Work through the listing below and give again exactly the lines from the one with "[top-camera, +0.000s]" to the one with "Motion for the", both ends included. All other lines and all pictures stay out.

- - - - - - -

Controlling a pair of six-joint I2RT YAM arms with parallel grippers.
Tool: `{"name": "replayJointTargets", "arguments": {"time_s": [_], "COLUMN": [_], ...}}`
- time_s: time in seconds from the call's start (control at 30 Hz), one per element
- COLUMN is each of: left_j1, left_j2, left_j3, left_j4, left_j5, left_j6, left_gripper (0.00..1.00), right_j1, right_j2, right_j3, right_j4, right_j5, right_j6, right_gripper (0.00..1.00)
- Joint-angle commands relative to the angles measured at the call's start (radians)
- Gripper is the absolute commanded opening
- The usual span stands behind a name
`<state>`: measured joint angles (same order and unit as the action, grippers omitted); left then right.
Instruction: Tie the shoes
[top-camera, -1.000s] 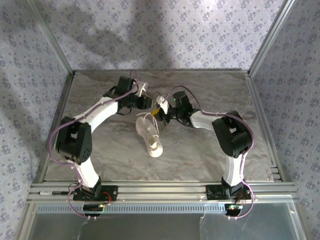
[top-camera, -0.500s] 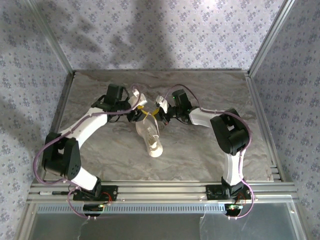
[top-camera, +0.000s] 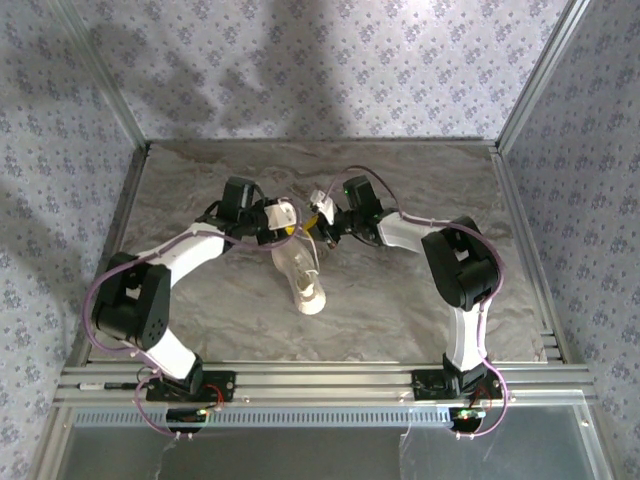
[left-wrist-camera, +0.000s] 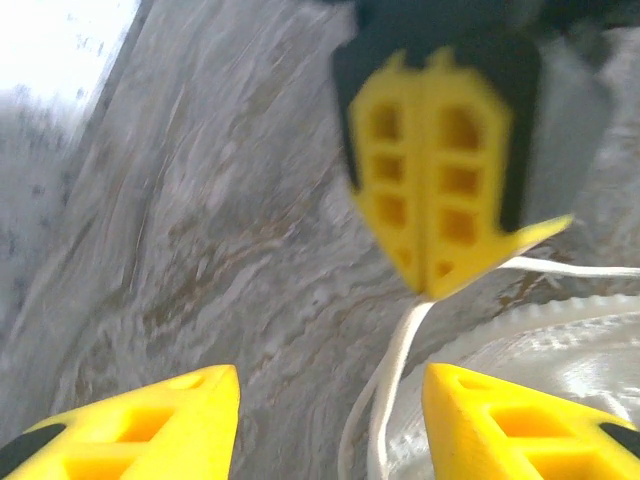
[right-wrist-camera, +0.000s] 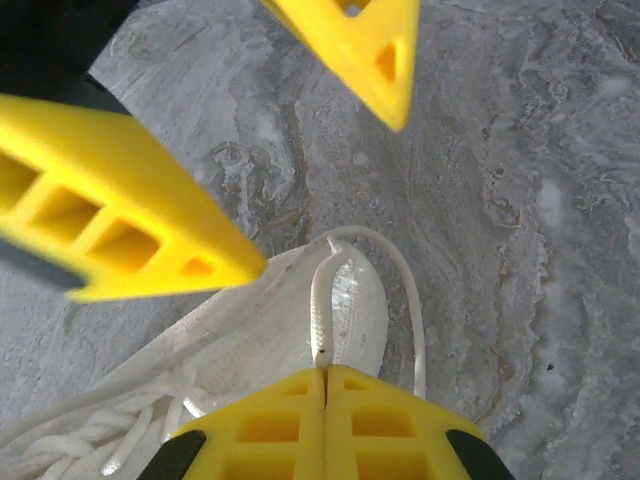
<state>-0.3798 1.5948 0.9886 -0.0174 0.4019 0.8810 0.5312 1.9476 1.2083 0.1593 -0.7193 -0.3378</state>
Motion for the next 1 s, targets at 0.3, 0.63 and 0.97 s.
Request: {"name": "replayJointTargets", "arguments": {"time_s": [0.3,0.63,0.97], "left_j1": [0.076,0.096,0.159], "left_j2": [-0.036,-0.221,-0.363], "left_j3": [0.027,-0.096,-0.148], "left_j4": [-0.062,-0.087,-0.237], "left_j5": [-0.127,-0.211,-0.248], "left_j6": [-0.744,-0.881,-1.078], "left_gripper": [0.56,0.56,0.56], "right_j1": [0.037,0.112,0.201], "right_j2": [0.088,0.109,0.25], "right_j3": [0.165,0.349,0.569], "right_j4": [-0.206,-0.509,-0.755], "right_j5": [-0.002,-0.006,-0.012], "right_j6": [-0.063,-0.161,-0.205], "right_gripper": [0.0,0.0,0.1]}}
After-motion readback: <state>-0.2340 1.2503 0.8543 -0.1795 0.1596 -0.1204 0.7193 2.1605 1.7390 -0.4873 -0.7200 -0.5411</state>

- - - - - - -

• **ANSWER AREA**
[top-camera, +0.000s] 
[left-wrist-camera, +0.000s] 
[right-wrist-camera, +0.000s] 
<state>-0.3798 1.5948 0.9886 -0.0174 0.4019 0.8810 0.5312 1.9476 1.2083 0.1593 -0.7193 -0.3378</state>
Motion for the next 1 s, targets at 0.3, 0.63 and 0.97 s.

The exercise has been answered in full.